=== Task to complete ===
Which lines in the data contain the word "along"? Please copy each of them.

—————

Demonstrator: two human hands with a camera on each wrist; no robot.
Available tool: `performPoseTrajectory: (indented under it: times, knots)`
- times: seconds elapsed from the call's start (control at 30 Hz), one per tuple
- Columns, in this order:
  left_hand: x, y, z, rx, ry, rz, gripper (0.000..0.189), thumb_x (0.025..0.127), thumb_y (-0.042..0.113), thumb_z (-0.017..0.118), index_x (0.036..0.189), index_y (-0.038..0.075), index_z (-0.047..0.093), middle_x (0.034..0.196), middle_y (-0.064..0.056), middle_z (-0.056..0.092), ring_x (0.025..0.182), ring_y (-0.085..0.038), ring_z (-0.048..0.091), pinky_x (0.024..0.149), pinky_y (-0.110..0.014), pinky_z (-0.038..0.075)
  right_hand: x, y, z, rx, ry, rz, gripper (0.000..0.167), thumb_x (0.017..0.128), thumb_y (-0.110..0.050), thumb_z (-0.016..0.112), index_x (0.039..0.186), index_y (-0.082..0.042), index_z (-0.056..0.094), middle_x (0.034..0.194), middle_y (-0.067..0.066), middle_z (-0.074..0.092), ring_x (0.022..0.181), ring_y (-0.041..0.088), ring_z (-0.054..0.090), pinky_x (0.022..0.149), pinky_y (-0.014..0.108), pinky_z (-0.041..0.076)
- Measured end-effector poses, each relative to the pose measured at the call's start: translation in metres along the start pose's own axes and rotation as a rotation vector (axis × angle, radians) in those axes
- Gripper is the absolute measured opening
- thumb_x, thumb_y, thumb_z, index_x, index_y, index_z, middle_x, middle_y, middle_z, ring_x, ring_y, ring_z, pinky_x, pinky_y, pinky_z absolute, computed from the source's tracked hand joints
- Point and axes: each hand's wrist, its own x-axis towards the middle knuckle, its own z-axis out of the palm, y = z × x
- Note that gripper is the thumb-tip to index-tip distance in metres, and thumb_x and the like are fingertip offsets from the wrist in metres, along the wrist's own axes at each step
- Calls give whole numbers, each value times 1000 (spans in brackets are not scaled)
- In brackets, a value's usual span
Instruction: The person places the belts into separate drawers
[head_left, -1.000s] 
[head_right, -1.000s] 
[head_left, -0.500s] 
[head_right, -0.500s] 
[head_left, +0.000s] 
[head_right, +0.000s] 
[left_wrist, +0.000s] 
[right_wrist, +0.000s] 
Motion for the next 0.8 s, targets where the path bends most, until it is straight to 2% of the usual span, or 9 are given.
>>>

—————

=== Exercise solution ===
- Measured end-effector poses, each relative to the pose measured at the call's start: translation in metres along the start pose's own axes and rotation as a rotation vector (axis × angle, radians) in those axes
- Note that gripper is the thumb-tip to index-tip distance in metres, and thumb_x and the like are fingertip offsets from the wrist in metres, along the wrist's own axes at each step

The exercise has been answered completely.